WHAT IS REQUIRED
Whenever the string "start" appears in a line below, please copy the line out.

***** SOURCE DATA *****

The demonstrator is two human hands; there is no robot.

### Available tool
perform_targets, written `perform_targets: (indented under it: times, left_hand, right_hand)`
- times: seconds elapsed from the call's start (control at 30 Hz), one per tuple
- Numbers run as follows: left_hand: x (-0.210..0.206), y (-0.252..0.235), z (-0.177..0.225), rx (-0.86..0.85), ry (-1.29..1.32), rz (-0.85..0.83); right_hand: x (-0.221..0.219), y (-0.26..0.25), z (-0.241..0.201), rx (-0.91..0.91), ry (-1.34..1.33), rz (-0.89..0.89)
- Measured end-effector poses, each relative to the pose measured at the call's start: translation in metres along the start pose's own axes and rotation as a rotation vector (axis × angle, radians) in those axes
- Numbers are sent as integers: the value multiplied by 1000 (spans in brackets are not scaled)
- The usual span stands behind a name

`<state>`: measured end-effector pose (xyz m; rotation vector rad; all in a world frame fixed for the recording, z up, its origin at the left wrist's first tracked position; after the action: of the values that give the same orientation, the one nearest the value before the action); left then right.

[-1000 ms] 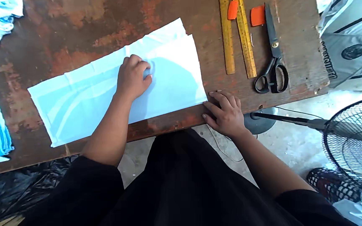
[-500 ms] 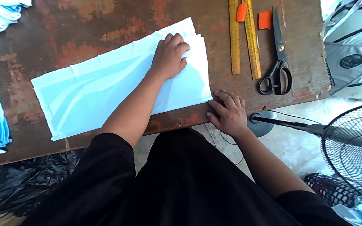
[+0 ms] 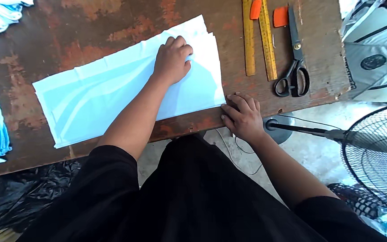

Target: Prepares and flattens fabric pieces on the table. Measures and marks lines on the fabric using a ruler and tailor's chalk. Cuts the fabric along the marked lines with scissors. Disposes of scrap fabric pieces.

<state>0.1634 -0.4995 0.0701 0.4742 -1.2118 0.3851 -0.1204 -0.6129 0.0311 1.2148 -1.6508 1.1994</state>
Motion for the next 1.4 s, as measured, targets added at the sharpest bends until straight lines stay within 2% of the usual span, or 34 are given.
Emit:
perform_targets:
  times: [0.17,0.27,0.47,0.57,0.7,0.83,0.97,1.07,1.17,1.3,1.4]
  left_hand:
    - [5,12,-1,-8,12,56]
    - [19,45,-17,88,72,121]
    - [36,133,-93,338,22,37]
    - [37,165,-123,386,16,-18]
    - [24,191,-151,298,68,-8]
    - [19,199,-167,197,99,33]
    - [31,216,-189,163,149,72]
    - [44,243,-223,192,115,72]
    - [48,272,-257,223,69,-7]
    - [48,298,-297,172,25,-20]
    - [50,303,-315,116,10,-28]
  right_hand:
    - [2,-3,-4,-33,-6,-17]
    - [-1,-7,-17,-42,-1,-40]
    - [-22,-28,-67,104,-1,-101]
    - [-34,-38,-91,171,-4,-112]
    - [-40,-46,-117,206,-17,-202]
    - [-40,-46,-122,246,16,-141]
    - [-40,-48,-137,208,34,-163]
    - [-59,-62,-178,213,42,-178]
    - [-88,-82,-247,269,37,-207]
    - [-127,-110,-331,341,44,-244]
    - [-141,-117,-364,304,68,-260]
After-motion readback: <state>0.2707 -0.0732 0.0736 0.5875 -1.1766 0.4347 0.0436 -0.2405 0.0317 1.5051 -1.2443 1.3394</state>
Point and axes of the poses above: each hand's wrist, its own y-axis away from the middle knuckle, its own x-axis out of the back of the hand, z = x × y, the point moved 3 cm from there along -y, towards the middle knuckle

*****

REPLY TO THE EXERCISE
- times: seconds elapsed from the call's start (control at 30 Hz), one per tuple
- Measured end-effector poses, each relative to the pose measured at the call's start: translation in metres along the start pose's own axes and rotation as a rotation vector (axis × angle, radians) in those axes

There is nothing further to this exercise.